Saturday, February 14, 2009

My Funny Valentine


I just thought I'd mention that my most wonderful valentine in the world said a new word today. POLKADOT. It was fabulous. Absolutely ridiculously perfectly sweet. It sounded more like "pokedot" but I'm giving it to her anyway. My heart is full.

And that's my story.

Wednesday, February 11, 2009

Raining Introspection


It appears there's little room left in one's brain for introspection of any sort when one has an eighteen month old puppeteer stringing one along day to day as one might a marionette. The closest to feeling any sort of deepness of thought is to fit in some interesting article in The New Yorker or The Atlantic while I nurse her down for a nap or to bed.
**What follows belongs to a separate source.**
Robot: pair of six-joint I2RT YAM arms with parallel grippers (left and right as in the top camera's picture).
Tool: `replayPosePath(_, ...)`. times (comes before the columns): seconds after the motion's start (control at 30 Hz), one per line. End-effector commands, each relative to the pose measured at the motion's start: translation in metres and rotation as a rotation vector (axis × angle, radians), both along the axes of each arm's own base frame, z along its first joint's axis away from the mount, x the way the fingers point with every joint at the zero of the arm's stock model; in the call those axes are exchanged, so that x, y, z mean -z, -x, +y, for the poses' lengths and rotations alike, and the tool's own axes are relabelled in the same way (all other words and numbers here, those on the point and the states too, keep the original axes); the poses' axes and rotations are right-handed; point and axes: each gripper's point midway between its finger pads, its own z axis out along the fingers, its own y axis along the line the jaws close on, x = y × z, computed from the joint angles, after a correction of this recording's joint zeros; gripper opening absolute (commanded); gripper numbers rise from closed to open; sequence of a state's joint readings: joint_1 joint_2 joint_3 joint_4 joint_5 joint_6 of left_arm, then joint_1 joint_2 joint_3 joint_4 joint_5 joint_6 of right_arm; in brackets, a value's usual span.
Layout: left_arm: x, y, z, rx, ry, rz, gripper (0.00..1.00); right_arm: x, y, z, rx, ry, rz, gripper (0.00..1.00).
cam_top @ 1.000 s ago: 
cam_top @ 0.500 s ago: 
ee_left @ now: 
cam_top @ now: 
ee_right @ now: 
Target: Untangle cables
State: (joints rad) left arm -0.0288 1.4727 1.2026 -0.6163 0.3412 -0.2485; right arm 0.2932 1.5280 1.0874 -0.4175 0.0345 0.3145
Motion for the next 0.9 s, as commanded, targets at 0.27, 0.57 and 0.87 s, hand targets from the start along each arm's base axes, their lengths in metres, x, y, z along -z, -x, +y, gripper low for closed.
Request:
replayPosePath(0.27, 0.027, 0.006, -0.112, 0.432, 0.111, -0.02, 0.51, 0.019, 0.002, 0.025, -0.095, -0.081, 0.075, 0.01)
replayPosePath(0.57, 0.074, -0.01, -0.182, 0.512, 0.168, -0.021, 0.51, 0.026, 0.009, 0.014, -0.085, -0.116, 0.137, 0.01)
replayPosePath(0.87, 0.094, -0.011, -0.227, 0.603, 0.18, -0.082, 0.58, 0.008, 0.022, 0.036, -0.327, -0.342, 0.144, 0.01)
The problem there is that (A) I'm too tired to register the words that my eyes are struggling to decipher (B) I have no one to talk to about such provoking ideas for at least a few hours and so they die a slow, anonymous death and slip away into the black and red oblivion that is my useless brain or (C) I say "hmm, how interesting", ramble off the entire contents of the ten pages I've tried desperately to memorize to Jason and then drink a glass of wine and retire to Top Chef, The Office or inane American awfulness like American Idol.

Tonight though there is rain. That ever beautiful tap tap tapping of condensation falling miles to your roof reminding you that yes, you can take this moment to be present. There is nothing more forcefully introspective, besides perhaps the rolling of the ocean against the shore, than rain. I realize it's February and so I'm maybe a little just sick of the damn cold and snow and I wouldn't mind a little washing away of the three feet in the back yard. It also means that yes! finally it's above freezing which is always an incredible moment, especially here in Vermont. People were jacket less today, their mittens nowhere to be seen, I saw a woman's legs! We go a bit berserk when it hits 40 but we're forgiven I believe. It won't last and we'll be frozen hermits before we know it but we'll have a spark of hope revived. Spring is somewhere in the distance our slightly thawed souls scream.

For now, I'll just sit in this pleasant almost-silence, listening to a toddler breathe, the rain remind me of now and the buzz of a computer connect me to somebody somewhere.